Data items:
BEGIN

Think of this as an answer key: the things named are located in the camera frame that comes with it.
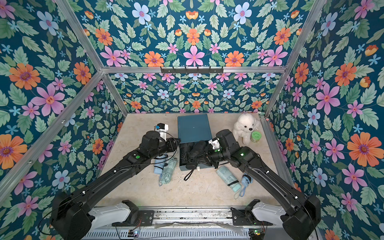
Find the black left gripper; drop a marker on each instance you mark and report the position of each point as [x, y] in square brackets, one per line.
[172, 147]

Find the black hook rail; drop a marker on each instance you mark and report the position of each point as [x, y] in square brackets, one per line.
[191, 70]

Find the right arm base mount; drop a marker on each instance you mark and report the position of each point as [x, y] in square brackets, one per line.
[245, 217]

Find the teal drawer cabinet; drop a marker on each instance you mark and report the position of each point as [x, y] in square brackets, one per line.
[192, 129]

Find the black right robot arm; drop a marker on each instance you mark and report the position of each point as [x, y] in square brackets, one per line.
[297, 213]

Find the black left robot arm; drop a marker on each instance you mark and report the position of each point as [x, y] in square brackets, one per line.
[70, 216]

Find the white plush dog toy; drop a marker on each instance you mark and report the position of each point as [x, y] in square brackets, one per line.
[243, 128]

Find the light blue umbrella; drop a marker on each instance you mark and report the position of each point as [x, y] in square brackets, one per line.
[246, 181]
[160, 164]

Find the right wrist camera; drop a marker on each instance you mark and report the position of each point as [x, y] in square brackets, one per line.
[215, 144]

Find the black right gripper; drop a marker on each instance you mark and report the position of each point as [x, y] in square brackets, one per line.
[205, 149]

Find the mint green folded umbrella left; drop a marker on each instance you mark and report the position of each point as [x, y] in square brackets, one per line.
[168, 171]

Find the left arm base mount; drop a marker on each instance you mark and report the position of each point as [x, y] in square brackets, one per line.
[134, 216]

END

Could you repeat all of the entries exactly, without any of the images?

# Solution to this task
Think of this as an answer key: the things named are located in the camera frame that comes with it.
Find the black left gripper; drop a marker on each instance you mark and report the position of each point as [x, y] in square brackets, one per line.
[172, 147]

Find the black hook rail; drop a marker on each instance you mark and report the position of each point as [x, y] in square brackets, one per line.
[191, 70]

Find the right arm base mount; drop a marker on each instance you mark and report the position of each point as [x, y] in square brackets, one per line.
[245, 217]

Find the teal drawer cabinet; drop a marker on each instance you mark and report the position of each point as [x, y] in square brackets, one per line.
[192, 129]

Find the black right robot arm; drop a marker on each instance you mark and report the position of each point as [x, y] in square brackets, one per line.
[297, 213]

Find the black left robot arm; drop a marker on each instance you mark and report the position of each point as [x, y] in square brackets, one per line.
[70, 216]

Find the white plush dog toy; drop a marker on each instance you mark and report the position of each point as [x, y] in square brackets, one per line.
[243, 128]

Find the light blue umbrella; drop a marker on each instance you mark and report the position of each point as [x, y] in square brackets, one per line.
[246, 181]
[160, 164]

Find the right wrist camera; drop a marker on each instance you mark and report the position of each point as [x, y] in square brackets, one per line.
[215, 144]

Find the black right gripper; drop a marker on each instance you mark and report the position of each point as [x, y] in square brackets, one per line.
[205, 149]

Find the mint green folded umbrella left; drop a marker on each instance you mark and report the position of each point as [x, y] in square brackets, one per line.
[168, 171]

Find the left arm base mount; drop a marker on each instance you mark and report the position of each point as [x, y] in square brackets, one per line.
[134, 216]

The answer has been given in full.